Coverage probability, hazard function, maximum likelihood, random censoring, survival function.

Abstract

In this article, we analyze renal failure data from patients with mesangioproliferative glomerulonephritis (MPGN) which was modeled by [1] non-parametrically using the Kaplan-Meier curve. In their work, they showed that the clinical variables, large increase serum creatinine (LISC) and systolic blood pressure >160 mmHg (SBP>160), and morphological variables, benign nephrosclerosis present (BNP) and interstitial score group 5-6 (IS5-6) were part of the variables which indicated progression to end-stage renal failure (ESRF). Though survival curves associated with these variables may be difficult to model by existing parametric distributions in literature. Therefore, we introduce a four-parameter Odd Weibull extension, the exponentiated Odd Weibull (EOW) distribution which is very versatile in modeling lifetime data that its hazard function exhibits ten different hazard shapes as well as various density shapes.
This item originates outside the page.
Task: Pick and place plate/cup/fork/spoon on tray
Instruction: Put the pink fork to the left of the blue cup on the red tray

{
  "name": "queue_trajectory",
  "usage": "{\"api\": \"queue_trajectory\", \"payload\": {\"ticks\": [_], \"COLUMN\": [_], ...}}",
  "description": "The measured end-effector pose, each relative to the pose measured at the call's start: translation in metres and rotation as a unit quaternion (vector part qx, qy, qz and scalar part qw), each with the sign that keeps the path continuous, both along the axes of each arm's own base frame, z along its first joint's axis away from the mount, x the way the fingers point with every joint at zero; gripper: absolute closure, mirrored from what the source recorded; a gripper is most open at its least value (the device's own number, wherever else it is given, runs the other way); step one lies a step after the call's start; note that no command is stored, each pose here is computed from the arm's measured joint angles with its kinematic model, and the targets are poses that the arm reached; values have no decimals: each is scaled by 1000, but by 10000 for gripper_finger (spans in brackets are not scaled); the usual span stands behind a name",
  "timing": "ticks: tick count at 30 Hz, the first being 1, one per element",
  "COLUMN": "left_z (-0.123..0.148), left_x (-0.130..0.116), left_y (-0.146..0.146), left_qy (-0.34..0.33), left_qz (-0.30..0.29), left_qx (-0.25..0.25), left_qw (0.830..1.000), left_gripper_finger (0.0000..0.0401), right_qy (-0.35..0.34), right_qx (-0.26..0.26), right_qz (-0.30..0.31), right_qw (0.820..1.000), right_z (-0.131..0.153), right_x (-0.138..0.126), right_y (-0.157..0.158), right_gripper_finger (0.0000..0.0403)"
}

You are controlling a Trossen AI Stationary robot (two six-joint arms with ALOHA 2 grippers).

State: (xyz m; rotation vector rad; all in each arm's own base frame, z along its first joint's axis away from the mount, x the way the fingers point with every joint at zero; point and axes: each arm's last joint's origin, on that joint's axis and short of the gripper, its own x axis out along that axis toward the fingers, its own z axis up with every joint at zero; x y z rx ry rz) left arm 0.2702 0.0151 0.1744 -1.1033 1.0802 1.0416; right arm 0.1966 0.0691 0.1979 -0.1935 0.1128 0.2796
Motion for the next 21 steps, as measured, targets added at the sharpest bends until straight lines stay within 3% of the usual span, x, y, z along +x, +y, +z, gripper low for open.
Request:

Basic properties of the EOW distribution are presented. In the presence of random censoring, a small simulation study is conducted to assess the coverage probabilities of the estimated parameters of the EOW distribution using the maximum likelihood method. Our results show that the EOW distribution is very convenient and reliable to analyze the MPGN data since it provides an excellent fit for the variables LISC, SBP>160, BNP, and IS5-6. Furthermore, advantages of using the EOW distribution over the Kaplan-Meier curve are discussed. Comparisons of the EOW distribution with other Weibull-related distributions are also presented.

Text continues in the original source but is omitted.